私たちが一番興味があったのが、「受験後、英語学習について何か変化がありました?」という質問です。これについては一部消極的な声もあるものの、5割以上の学生が「英語学習へのモチベーション上がった」という回答をしてくれました。「スピーキングの勉強を始めた・始めたい」「積極的に英語で交流する場に参加できるように・したいと思うようになった」といったポジティブな回答が多く得られたのも、嬉しかったですね。 

 

今後の活用可能性

今回の導入には、いくつか副次的な効果もありました。1つは学部主催で実施している短期留学プログラムの応募資格に、TOEIC、英検、GTECと並び、PROGOSが加わったことです。このほか、英語で行われている学部の専門科目の授業で使いたい、学期中の授業の成果を測定したいといった事例も少しずつ出てきていますから、今後はさらに導入効果高めるために、受験者の追跡調査も行いたいと思っています。調査の中では、PROGOSを複数回受験する中で英語力はどのように伸びていくのか、PROGOSの結果を受けて学生はどのような講座を受講するのか、テスト受験がその後のアクションにどのような影響を与えるのかなどを検証する予定です。

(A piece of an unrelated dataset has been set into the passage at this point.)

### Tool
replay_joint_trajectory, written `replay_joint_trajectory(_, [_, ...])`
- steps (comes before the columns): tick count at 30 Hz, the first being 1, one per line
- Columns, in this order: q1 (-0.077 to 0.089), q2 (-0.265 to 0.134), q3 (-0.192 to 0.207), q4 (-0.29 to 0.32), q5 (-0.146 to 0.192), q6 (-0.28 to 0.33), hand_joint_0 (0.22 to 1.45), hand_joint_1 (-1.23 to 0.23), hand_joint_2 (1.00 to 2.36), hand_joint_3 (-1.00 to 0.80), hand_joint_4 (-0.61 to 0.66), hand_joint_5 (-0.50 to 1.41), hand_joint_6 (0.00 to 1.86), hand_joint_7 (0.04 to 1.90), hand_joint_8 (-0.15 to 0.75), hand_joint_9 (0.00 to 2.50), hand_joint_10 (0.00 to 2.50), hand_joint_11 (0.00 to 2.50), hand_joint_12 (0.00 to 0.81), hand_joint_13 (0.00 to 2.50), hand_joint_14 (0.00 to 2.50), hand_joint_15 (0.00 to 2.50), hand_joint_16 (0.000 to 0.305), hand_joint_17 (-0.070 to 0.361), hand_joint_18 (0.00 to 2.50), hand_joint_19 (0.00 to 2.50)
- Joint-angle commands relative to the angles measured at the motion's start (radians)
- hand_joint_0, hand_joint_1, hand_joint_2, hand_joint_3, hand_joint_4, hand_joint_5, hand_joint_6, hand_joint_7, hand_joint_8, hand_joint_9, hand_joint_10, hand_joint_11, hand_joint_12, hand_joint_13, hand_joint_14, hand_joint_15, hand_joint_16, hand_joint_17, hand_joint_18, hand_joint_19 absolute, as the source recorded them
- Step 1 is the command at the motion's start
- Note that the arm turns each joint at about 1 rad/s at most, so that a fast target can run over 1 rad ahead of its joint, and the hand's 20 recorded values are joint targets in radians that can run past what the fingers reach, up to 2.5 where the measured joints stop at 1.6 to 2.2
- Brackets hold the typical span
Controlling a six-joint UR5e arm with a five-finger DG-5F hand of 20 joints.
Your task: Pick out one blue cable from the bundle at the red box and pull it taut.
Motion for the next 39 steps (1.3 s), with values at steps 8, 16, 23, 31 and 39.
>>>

今後は学習プロセスの中にスピーキングテストを位置付けることで、テストを受けて、その結果を踏まえて学習をするというサイクルを確立したいですね。最終的にはスピーキングテストを活用したグローバル人材育成のモデル構築につなげられればいいと思っています。

 

Q&A

Q:スピーキングのパフォーマンスを評価する効果的な方法とは?

A:学生の語学力を測る指標は、複数あった方が良いと思っています。本学でもPROGOSをその1つの指標として、ほかにもさまざまなテストを複数用意して組み合わせて行くつもりです。オンライン英会話も含めたいろいろな語学講座と組み合わせながら、学生に定期的にスピーキングテストを受けてもらうことで、通常は漠然としてとらえにくいスキルや伸びを可視化してくことが大事だと考えています。